**WHAT YOU WILL DO**
The exercise calls for a faithful copy of all the data.

Data excerpts:
*****

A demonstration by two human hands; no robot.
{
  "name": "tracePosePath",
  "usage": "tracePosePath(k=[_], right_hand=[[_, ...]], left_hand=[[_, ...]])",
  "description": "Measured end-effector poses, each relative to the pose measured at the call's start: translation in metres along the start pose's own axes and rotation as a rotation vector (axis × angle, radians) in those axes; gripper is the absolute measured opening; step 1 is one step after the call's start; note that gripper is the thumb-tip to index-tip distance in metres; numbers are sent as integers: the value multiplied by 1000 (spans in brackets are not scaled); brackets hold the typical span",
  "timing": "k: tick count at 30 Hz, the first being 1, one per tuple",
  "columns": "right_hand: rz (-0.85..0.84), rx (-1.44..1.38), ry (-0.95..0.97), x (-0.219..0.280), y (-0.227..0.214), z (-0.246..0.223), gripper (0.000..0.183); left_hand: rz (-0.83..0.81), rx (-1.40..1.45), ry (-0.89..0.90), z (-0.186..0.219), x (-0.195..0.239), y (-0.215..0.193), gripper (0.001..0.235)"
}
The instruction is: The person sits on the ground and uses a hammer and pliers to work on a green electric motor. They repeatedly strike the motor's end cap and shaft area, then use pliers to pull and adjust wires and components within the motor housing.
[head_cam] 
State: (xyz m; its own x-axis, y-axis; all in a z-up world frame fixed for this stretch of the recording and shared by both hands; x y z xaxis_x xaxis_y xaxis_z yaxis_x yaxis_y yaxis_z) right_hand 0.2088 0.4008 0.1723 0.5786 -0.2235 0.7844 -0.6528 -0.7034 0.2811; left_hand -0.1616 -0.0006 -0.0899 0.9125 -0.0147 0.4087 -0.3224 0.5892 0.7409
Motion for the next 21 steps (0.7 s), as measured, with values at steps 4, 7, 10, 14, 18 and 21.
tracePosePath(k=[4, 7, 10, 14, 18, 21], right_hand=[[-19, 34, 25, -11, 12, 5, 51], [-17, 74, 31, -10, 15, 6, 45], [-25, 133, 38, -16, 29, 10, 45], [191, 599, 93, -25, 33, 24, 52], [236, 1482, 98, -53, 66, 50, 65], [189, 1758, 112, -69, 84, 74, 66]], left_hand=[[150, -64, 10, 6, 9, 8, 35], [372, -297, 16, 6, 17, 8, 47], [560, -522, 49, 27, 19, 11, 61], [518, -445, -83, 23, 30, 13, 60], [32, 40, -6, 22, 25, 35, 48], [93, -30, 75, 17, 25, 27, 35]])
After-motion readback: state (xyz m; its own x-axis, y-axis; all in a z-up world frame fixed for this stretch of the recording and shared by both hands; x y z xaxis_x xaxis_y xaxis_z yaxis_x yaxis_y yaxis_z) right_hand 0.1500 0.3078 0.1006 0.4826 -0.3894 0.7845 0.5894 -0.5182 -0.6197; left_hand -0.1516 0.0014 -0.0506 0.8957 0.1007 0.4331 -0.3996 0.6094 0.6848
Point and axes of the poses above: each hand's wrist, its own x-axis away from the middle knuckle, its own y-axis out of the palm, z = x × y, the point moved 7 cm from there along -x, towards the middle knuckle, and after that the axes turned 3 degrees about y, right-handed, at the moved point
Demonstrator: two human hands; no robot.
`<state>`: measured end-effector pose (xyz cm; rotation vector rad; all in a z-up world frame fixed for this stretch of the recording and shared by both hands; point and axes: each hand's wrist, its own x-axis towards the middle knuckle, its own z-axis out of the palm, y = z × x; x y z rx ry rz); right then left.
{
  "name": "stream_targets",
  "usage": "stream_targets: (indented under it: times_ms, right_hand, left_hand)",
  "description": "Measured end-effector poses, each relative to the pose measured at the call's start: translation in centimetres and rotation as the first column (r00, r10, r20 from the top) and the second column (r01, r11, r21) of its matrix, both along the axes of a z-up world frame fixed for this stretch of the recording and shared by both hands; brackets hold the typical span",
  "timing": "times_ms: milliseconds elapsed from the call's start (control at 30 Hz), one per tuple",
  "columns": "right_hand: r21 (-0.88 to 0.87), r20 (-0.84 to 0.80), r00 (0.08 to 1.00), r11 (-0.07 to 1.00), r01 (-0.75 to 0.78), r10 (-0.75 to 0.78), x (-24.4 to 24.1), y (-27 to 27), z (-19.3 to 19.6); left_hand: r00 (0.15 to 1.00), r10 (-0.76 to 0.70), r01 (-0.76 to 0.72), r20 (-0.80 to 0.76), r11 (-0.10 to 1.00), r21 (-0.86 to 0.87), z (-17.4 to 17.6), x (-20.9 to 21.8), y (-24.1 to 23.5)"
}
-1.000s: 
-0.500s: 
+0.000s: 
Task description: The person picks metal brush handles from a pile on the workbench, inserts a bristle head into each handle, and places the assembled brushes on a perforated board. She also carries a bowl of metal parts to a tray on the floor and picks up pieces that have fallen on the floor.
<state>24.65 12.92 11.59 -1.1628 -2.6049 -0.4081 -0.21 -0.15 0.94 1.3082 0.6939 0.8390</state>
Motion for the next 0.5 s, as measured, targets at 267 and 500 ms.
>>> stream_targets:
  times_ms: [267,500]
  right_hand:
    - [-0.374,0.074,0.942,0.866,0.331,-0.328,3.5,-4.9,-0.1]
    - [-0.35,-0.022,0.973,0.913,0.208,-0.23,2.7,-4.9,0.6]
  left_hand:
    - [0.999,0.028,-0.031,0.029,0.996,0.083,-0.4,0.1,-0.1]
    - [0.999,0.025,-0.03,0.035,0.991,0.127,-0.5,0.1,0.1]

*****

**OUTPUT**
A demonstration by two human hands; no robot.
{
  "name": "tracePosePath",
  "usage": "tracePosePath(k=[_], right_hand=[[_, ...]], left_hand=[[_, ...]])",
  "description": "Measured end-effector poses, each relative to the pose measured at the call's start: translation in metres along the start pose's own axes and rotation as a rotation vector (axis × angle, radians) in those axes; gripper is the absolute measured opening; step 1 is one step after the call's start; note that gripper is the thumb-tip to index-tip distance in metres; numbers are sent as integers: the value multiplied by 1000 (spans in brackets are not scaled); brackets hold the typical span",
  "timing": "k: tick count at 30 Hz, the first being 1, one per tuple",
  "columns": "right_hand: rz (-0.85..0.84), rx (-1.44..1.38), ry (-0.95..0.97), x (-0.219..0.280), y (-0.227..0.214), z (-0.246..0.223), gripper (0.000..0.183); left_hand: rz (-0.83..0.81), rx (-1.40..1.45), ry (-0.89..0.90), z (-0.186..0.219), x (-0.195..0.239), y (-0.215..0.193), gripper (0.001..0.235)"
}
The instruction is: The person sits on the ground and uses a hammer and pliers to work on a green electric motor. They repeatedly strike the motor's end cap and shaft area, then use pliers to pull and adjust wires and components within the motor housing.
[head_cam] 
State: (xyz m; its own x-axis, y-axis; all in a z-up world frame fixed for this stretch of the recording and shared by both hands; x y z xaxis_x xaxis_y xaxis_z yaxis_x yaxis_y yaxis_z) right_hand 0.2088 0.4008 0.1723 0.5786 -0.2235 0.7844 -0.6528 -0.7034 0.2811; left_hand -0.1616 -0.0006 -0.0899 0.9125 -0.0147 0.4087 -0.3224 0.5892 0.7409
Motion for the next 21 steps (0.7 s), as measured, with values at steps 4, 7, 10, 14, 18 and 21.
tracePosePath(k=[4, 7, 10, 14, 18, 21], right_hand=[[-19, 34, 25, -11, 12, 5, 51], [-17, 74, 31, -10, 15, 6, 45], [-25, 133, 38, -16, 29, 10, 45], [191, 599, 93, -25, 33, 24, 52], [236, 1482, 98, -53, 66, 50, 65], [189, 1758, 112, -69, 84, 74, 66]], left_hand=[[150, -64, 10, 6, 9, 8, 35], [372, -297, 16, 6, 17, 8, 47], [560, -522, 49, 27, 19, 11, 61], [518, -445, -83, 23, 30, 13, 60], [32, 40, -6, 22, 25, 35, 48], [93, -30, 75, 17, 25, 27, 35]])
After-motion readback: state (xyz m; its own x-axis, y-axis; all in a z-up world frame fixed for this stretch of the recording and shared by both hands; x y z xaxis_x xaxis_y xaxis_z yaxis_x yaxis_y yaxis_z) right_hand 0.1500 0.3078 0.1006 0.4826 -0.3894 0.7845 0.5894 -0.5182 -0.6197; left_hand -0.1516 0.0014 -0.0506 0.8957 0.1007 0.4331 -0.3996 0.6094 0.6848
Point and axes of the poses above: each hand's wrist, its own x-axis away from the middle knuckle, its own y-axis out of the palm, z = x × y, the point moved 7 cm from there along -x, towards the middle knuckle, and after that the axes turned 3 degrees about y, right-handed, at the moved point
Demonstrator: two human hands; no robot.
`<state>`: measured end-effector pose (xyz cm; rotation vector rad; all in a z-up world frame fixed for this stretch of the recording and shared by both hands; point and axes: each hand's wrist, its own x-axis towards the middle knuckle, its own z-axis out of the palm, y = z × x; x y z rx ry rz); right then left.
{
  "name": "stream_targets",
  "usage": "stream_targets: (indented under it: times_ms, right_hand, left_hand)",
  "description": "Measured end-effector poses, each relative to the pose measured at the call's start: translation in centimetres and rotation as the first column (r00, r10, r20 from the top) and the second column (r01, r11, r21) of its matrix, both along the axes of a z-up world frame fixed for this stretch of the recording and shared by both hands; brackets hold the typical span",
  "timing": "times_ms: milliseconds elapsed from the call's start (control at 30 Hz), one per tuple",
  "columns": "right_hand: r21 (-0.88 to 0.87), r20 (-0.84 to 0.80), r00 (0.08 to 1.00), r11 (-0.07 to 1.00), r01 (-0.75 to 0.78), r10 (-0.75 to 0.78), x (-24.4 to 24.1), y (-27 to 27), z (-19.3 to 19.6); left_hand: r00 (0.15 to 1.00), r10 (-0.76 to 0.70), r01 (-0.76 to 0.72), r20 (-0.80 to 0.76), r11 (-0.10 to 1.00), r21 (-0.86 to 0.87), z (-17.4 to 17.6), x (-20.9 to 21.8), y (-24.1 to 23.5)"
}
-1.000s: 
-0.500s: 
+0.000s: 
Task description: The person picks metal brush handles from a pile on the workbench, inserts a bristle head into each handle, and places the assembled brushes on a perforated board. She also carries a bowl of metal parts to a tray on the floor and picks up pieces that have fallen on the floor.
<state>24.65 12.92 11.59 -1.1628 -2.6049 -0.4081 -0.21 -0.15 0.94 1.3082 0.6939 0.8390</state>
Motion for the next 0.5 s, as measured, targets at 267 and 500 ms.
>>> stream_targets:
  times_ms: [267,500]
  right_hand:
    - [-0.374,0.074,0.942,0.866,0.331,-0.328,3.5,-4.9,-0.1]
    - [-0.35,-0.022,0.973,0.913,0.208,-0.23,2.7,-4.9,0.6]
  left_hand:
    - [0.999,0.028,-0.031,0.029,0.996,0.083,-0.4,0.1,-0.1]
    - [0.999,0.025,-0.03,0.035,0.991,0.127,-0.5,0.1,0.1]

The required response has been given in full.